La pace di Santo Stefano e il congresso di Berlino del 1878 dettero tutt’altri risultati: la Gran Bretagna s’impadronì di Cipro e ne fece l’isola della divisione, del conflitto permanente, quale ancora rimane: un equivoco irrisolto nel Mediterraneo orientale. E il gran Malato d’Oriente divenne sempre più la polveriera della futura conflagrazione europea, esplosa nell’estate 1914 dopo la guerra italo-turca per la sovranità sulla Libia e tre guerre balcaniche in due anni: groviglio inestricabile, letto di procuste sul quale la diplomazia inetta inchiodò l’area balcanica.

Il Solitario aveva intravveduto e suggerito la soluzione, ma non ne vide l’approdo ultimo. Nel 1897 Creta insorse ma l’Europa fu solidale con la Sublime Porta nella repressione, come deplorò Giosue Carducci in versi staffilanti.

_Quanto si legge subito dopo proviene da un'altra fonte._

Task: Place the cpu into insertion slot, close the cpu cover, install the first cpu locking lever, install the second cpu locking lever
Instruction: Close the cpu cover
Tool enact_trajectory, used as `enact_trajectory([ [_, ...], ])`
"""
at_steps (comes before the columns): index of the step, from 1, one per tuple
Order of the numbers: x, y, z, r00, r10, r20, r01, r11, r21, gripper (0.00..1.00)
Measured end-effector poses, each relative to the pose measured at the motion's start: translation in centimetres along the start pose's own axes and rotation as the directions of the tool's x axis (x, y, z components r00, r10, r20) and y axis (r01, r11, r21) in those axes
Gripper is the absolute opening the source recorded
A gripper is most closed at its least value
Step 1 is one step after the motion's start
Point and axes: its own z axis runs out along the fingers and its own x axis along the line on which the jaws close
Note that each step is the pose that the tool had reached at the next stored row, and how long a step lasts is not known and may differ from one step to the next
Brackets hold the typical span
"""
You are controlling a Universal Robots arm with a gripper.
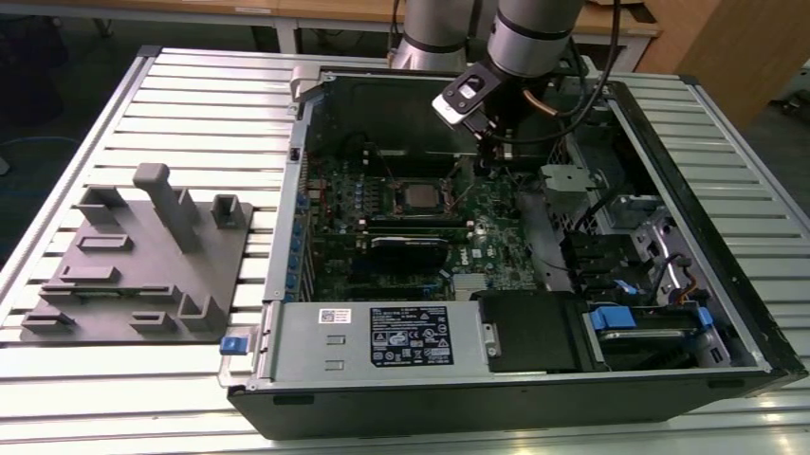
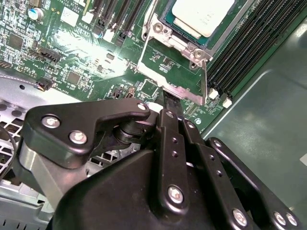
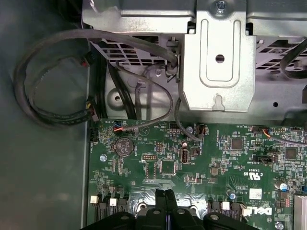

La grande guerra si concluse sul versante orientale con la pace di Sèvres, che lasciò gli Stretti ad Ataturk (massone, sì, ma, come tanti altri “fratelli”, solo sino a quando gli fece comodo) in cambio dell’adozione dell’alfabeto latino e di una parvenza di “laicizzazione”. La seconda guerra mondiale lasciò le cose com’erano, per una somma di errori e nefandezze delle diplomazie, oggi incombenti sull’Unione Europea, a sua volta incapace di politica estera di vasto respiro.

Aveva ragione il Solitario di Caprera. Il cui pensiero perciò venne ignorato: troppo scomodo, sempre attualissimo.